A great Cathedral Church rises high over the river, a beautiful landmark for miles round. It is not an old Gothic church, for these passed into the hands of the Anglicans at the Reformation, but is a model of modern Gothic, stately and tall, with stained glass windows between the slender buttresses.

Below nestles the little town, terraced on the slope above the marshland where a sluggish river winds to the sea.

Here in this quiet world a convent school was bedded in the woods, where the patient nuns devoted their lives to the education of all—whether of their own religion or not—who came under their charge.

On a summer day nearly half a century ago, there came to the convent school an Italian lady, with a young girl, fresh as a rose bud, half formed, but giving promise of rare beauty.

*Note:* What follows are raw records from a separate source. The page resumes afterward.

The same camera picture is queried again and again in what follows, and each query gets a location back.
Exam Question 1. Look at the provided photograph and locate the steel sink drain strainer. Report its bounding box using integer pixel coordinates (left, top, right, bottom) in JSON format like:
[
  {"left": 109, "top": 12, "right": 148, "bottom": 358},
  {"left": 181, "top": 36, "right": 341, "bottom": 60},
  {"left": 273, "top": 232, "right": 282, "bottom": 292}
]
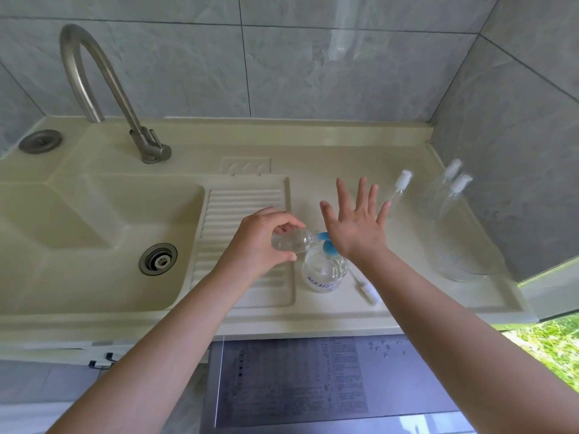
[{"left": 139, "top": 242, "right": 178, "bottom": 277}]

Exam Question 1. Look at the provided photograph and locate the clear hand sanitizer pump bottle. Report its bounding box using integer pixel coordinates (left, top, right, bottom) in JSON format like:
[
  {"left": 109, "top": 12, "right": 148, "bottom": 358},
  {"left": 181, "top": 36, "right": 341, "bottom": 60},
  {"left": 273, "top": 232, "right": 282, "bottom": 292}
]
[{"left": 302, "top": 231, "right": 348, "bottom": 294}]

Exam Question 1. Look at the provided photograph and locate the glass window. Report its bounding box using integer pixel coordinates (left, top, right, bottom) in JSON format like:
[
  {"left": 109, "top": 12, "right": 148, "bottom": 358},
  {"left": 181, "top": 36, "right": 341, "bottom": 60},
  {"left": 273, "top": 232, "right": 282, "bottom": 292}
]
[{"left": 495, "top": 255, "right": 579, "bottom": 394}]

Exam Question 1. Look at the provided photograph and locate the person's right forearm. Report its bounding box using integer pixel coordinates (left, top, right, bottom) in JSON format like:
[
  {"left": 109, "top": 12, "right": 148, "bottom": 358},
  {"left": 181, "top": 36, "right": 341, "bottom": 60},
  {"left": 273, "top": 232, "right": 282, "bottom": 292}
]
[{"left": 357, "top": 246, "right": 579, "bottom": 434}]

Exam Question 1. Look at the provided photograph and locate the round steel hole cover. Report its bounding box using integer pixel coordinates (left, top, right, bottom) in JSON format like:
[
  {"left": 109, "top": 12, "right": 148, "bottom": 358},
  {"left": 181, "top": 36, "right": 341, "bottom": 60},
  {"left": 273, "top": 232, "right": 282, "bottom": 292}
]
[{"left": 17, "top": 129, "right": 64, "bottom": 155}]

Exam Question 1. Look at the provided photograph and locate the curved steel faucet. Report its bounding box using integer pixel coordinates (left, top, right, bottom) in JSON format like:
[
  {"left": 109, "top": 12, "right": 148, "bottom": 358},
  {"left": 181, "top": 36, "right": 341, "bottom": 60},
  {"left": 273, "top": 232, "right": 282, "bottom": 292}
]
[{"left": 60, "top": 24, "right": 172, "bottom": 165}]

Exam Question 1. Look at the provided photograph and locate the person's left forearm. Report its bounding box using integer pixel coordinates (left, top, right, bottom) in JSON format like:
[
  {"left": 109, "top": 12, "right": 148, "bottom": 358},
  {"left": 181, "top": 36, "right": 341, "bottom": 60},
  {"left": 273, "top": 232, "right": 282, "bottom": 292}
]
[{"left": 47, "top": 266, "right": 252, "bottom": 434}]

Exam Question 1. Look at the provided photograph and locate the grey washing machine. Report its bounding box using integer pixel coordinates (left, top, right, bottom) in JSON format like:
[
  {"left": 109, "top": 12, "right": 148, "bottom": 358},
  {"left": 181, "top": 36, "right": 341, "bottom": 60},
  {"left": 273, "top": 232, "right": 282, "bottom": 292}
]
[{"left": 201, "top": 335, "right": 476, "bottom": 434}]

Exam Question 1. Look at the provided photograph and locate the white cabinet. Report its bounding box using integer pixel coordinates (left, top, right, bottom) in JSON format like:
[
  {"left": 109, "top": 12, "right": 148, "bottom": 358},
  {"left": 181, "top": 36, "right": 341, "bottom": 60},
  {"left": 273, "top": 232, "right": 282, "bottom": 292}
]
[{"left": 0, "top": 341, "right": 211, "bottom": 368}]

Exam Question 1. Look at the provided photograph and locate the cream sink with washboard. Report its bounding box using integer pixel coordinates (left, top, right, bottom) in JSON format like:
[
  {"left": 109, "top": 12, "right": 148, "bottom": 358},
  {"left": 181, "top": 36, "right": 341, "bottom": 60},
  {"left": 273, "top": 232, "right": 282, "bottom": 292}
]
[{"left": 0, "top": 116, "right": 539, "bottom": 365}]

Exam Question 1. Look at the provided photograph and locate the person's right hand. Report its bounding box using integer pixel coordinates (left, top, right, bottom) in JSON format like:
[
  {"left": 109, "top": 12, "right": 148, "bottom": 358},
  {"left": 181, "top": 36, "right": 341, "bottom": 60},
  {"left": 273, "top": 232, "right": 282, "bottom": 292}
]
[{"left": 320, "top": 177, "right": 392, "bottom": 263}]

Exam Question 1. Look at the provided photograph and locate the small clear bottle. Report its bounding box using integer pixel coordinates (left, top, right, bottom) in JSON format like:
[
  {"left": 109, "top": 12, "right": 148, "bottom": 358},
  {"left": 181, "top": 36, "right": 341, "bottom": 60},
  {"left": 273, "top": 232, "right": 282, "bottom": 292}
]
[
  {"left": 388, "top": 169, "right": 414, "bottom": 218},
  {"left": 420, "top": 175, "right": 453, "bottom": 218},
  {"left": 429, "top": 192, "right": 462, "bottom": 224},
  {"left": 271, "top": 228, "right": 320, "bottom": 254}
]

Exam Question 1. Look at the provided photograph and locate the person's left hand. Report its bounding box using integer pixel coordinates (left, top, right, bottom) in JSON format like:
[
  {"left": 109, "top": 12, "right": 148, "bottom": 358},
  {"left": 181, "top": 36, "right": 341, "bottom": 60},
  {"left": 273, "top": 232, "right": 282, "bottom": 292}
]
[{"left": 215, "top": 207, "right": 307, "bottom": 285}]

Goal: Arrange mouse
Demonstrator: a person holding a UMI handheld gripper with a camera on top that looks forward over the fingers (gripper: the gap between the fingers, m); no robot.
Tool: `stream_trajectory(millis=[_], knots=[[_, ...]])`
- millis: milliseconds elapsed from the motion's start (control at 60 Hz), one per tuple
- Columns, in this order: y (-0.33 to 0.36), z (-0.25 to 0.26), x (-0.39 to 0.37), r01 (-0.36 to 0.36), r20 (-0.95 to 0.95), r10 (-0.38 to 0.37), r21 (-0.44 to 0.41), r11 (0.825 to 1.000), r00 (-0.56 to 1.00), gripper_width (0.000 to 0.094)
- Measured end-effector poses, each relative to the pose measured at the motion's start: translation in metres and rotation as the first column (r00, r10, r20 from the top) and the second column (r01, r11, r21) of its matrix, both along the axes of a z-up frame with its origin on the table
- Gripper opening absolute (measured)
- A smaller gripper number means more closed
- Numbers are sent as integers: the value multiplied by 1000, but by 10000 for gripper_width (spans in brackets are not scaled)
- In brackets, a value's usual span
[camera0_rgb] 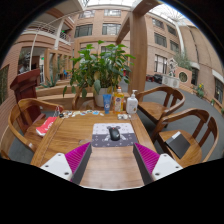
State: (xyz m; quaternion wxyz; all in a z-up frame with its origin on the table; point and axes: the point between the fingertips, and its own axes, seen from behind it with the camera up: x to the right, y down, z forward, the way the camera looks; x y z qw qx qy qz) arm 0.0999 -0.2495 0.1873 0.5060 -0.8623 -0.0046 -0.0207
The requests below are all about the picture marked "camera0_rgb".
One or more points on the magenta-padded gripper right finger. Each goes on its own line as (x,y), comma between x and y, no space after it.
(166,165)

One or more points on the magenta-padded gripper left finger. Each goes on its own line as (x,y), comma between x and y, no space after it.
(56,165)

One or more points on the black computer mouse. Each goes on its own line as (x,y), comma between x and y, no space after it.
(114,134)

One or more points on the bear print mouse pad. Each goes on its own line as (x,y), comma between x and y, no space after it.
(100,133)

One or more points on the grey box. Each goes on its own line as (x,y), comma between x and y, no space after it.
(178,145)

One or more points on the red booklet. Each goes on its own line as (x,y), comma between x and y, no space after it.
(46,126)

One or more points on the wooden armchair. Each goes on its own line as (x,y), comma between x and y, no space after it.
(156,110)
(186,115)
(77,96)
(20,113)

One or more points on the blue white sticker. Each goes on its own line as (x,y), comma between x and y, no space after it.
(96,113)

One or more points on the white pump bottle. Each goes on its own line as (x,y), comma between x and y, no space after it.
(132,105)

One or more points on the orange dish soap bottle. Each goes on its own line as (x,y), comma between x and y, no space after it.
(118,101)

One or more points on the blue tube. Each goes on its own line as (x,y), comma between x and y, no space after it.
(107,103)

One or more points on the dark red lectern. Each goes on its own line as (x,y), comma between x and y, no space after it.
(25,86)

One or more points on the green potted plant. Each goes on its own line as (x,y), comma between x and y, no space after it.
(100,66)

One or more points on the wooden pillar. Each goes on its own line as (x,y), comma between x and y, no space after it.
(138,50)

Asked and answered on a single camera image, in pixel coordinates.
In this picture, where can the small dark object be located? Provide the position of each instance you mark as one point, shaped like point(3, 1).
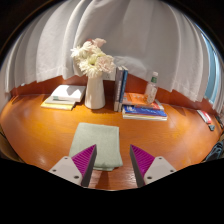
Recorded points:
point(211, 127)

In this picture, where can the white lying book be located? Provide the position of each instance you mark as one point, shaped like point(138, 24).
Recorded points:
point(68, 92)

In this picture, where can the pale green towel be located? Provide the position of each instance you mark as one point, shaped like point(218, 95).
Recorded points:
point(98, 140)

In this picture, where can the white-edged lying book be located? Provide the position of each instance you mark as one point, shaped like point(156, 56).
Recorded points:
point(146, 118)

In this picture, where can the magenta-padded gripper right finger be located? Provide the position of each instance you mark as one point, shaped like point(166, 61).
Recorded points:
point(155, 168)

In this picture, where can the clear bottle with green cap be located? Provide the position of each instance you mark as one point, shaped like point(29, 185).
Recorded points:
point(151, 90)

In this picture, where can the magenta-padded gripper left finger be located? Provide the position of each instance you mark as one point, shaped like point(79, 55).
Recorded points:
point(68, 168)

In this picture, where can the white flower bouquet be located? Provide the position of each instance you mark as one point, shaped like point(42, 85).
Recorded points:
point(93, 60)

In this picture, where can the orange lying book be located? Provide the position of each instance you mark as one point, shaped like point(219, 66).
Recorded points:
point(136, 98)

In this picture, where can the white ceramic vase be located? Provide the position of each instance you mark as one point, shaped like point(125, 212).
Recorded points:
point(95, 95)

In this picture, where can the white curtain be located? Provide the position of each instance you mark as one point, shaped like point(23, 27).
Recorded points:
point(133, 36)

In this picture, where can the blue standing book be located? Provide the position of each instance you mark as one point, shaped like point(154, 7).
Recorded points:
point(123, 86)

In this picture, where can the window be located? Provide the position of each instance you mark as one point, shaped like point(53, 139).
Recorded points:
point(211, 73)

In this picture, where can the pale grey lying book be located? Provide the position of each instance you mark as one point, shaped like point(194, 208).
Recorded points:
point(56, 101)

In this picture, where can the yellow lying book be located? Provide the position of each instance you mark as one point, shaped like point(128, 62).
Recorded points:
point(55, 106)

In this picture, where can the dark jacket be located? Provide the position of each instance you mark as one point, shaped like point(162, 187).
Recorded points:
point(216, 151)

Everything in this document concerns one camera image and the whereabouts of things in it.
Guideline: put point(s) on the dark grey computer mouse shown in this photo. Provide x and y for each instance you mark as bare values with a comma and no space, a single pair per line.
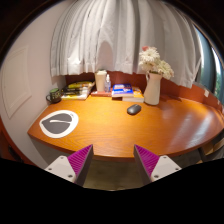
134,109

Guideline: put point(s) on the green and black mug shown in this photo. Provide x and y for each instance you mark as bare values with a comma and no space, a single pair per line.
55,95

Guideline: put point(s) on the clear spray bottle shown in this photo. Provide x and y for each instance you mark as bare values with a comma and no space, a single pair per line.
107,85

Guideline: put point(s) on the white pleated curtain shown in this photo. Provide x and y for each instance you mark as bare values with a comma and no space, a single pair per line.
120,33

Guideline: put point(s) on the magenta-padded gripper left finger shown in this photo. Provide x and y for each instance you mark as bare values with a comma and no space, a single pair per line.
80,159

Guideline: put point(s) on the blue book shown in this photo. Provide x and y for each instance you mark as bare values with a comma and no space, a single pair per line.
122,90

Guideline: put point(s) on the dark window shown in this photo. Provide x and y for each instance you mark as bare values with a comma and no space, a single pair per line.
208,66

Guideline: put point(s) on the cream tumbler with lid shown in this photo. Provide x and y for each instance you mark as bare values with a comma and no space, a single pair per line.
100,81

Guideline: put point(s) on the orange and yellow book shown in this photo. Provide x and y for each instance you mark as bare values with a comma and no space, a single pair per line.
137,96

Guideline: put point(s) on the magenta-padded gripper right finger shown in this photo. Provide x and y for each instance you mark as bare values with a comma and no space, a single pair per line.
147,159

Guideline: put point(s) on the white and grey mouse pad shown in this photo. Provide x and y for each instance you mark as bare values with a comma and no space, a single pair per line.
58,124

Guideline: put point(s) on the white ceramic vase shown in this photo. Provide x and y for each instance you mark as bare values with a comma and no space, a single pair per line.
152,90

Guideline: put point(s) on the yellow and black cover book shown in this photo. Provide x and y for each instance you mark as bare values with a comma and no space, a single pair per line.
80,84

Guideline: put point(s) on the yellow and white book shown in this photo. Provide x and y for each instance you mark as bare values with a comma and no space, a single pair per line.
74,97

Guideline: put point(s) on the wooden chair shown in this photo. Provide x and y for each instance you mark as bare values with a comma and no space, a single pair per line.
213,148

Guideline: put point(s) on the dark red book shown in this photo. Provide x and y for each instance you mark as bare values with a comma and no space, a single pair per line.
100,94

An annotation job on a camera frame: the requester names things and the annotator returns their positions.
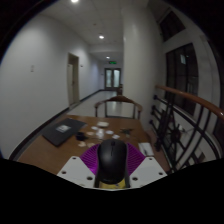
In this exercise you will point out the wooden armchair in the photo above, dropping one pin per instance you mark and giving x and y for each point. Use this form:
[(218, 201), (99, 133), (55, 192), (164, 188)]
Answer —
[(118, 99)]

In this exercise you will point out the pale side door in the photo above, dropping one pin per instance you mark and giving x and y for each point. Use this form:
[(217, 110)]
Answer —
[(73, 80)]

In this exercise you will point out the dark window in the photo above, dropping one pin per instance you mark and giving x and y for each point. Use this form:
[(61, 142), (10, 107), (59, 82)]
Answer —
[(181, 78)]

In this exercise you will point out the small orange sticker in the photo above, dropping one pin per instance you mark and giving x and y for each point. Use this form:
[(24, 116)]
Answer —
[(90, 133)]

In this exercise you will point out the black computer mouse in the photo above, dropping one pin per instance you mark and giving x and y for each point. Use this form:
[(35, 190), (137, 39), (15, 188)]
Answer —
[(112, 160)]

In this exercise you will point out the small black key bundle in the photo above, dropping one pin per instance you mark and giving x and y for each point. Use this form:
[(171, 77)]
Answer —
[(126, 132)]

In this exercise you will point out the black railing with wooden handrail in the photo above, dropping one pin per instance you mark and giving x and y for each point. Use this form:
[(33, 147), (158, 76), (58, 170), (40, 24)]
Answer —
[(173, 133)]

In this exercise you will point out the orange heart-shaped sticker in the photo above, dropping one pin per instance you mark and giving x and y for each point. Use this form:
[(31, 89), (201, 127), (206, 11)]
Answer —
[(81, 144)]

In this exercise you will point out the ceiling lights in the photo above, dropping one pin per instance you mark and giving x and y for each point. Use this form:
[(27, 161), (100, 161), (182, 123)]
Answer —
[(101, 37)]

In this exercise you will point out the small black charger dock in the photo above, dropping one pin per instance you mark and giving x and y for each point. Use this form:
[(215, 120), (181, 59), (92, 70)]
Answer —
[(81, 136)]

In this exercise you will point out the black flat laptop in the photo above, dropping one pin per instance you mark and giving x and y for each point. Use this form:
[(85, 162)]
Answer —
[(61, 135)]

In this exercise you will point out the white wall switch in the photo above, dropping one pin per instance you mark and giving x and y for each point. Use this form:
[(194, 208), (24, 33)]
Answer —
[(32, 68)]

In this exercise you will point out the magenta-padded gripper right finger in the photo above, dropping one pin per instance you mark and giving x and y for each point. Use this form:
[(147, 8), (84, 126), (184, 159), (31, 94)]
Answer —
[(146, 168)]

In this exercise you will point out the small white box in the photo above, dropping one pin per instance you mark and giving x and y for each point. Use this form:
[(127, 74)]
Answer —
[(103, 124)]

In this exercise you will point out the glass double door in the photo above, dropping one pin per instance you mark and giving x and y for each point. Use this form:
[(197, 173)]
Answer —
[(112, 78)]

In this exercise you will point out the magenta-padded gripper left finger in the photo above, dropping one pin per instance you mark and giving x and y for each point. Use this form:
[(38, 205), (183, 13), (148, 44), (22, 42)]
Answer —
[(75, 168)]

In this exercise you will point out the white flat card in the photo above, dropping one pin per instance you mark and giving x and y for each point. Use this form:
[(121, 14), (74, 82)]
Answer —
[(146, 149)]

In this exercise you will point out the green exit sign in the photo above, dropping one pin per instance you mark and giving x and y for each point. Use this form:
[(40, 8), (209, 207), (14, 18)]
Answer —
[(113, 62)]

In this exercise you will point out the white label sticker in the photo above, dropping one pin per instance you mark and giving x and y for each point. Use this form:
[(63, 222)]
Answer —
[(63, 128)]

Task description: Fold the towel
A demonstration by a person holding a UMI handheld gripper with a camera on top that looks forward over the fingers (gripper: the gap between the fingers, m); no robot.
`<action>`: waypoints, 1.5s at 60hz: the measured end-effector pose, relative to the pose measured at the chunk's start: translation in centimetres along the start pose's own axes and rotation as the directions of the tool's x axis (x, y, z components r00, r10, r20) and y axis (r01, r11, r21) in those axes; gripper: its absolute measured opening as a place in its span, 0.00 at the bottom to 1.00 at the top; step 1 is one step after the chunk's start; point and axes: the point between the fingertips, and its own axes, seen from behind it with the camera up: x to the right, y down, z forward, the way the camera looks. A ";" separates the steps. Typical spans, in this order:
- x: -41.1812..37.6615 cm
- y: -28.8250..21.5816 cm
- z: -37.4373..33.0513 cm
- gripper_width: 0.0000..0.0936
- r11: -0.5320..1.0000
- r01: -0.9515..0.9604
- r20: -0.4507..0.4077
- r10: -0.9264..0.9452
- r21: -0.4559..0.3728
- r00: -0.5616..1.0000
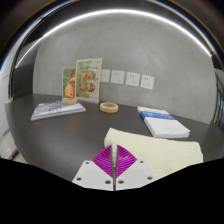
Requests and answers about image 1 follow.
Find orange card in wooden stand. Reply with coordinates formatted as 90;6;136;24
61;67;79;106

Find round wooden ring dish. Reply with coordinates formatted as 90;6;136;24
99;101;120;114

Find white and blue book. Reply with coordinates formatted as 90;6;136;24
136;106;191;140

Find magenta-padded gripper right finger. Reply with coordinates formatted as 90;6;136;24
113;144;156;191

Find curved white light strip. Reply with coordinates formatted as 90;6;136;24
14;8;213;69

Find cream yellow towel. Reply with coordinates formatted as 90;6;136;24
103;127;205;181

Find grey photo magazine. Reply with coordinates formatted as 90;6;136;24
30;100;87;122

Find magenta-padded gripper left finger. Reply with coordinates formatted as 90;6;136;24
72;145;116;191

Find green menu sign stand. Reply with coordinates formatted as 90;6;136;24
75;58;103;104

The mother was past her first youth, and like so many southerners was showing signs of fading charms, but still dangerously beautiful.

The child, who spoke no English, gazed shyly round, as they were admitted through the gates to the lovely garden within, and into a cool large room, there to await the Mother Superior.

The woman was dressed in excellent taste, the only jarring note being the quantity of jewelry she wore, which betrayed a certain vulgarity in her otherwise faultless appearance.

The Mother Superior entered with a calm and sweet face as of one whose life was one long sacrifice.

“I wish to leave my little daughter Carlotta with you,” said the Italian. “She is fourteen years old, and has been educated in Verona, but circumstances have arisen which render it necessary for me to part with her—for a time at any rate.”